WHAT YOU SHOULD DO
From the entries that follow, pick out all lines holding "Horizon".

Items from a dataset

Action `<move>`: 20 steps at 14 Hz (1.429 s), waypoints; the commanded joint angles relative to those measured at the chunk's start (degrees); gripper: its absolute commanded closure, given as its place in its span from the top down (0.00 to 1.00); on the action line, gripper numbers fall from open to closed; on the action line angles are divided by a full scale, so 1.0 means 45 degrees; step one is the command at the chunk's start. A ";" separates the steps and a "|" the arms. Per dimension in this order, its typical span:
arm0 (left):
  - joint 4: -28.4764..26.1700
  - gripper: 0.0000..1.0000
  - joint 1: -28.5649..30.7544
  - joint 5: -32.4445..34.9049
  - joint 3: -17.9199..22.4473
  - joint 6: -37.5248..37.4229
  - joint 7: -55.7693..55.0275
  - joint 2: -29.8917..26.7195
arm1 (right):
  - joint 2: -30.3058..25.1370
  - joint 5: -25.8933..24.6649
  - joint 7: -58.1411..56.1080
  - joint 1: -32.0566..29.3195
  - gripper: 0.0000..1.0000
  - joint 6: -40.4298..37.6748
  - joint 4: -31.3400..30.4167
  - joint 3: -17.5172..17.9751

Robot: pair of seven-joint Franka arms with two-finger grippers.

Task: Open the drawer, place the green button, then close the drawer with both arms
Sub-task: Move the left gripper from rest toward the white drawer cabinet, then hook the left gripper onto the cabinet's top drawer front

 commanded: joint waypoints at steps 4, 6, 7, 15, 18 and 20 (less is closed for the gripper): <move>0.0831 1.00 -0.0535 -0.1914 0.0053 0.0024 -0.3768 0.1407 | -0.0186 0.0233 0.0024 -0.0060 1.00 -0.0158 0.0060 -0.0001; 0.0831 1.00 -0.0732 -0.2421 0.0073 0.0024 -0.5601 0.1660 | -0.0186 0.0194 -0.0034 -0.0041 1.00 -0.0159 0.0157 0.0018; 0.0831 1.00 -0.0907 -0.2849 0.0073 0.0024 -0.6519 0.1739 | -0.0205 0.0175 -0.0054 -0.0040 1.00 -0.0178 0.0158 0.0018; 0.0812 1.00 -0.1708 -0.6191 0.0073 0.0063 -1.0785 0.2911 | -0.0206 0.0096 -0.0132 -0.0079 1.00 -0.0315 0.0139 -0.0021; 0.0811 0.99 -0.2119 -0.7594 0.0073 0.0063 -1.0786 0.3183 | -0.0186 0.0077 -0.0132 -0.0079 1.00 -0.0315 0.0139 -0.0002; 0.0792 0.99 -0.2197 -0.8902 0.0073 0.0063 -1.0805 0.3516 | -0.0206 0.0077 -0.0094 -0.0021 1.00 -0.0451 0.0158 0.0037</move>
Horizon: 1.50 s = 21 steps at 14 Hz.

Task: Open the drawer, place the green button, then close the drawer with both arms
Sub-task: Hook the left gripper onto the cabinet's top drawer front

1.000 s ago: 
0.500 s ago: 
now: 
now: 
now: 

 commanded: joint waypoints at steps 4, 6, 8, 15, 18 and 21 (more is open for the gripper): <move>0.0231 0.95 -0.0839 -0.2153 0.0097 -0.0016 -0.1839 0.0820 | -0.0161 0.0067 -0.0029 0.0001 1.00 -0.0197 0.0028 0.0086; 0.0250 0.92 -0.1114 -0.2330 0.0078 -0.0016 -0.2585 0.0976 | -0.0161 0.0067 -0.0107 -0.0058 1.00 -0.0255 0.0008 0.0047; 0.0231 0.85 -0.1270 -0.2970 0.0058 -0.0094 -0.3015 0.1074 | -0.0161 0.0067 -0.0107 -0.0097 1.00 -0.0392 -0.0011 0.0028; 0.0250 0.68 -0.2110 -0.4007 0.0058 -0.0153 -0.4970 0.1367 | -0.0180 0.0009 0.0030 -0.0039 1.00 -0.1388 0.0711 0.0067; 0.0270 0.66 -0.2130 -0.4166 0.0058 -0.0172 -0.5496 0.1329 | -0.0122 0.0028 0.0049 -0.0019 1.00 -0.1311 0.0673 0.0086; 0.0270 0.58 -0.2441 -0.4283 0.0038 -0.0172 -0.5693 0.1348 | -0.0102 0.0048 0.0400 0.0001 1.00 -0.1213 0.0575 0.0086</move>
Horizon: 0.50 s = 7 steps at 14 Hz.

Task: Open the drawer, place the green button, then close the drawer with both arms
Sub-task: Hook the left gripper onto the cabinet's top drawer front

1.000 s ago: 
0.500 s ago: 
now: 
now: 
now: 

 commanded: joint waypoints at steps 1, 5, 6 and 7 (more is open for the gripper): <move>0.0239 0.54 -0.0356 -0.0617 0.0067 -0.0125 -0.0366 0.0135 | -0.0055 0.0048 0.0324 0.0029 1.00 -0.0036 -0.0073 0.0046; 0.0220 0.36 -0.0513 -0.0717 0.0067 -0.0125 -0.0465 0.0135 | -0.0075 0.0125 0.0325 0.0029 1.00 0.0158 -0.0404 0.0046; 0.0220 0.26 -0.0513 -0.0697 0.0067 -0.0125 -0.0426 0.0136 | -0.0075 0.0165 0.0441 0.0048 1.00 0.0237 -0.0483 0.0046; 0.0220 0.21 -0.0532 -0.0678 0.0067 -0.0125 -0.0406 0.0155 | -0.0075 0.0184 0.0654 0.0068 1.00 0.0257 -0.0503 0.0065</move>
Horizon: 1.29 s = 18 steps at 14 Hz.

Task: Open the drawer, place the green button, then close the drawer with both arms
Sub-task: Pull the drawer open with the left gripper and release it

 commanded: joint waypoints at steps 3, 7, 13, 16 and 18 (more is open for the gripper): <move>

RESULT FOR THIS EXERCISE
Horizon: 1.50 s = 21 steps at 14 Hz.
Horizon: 0.50 s = 7 steps at 14 Hz.
Horizon: 1.29 s = 18 steps at 14 Hz.

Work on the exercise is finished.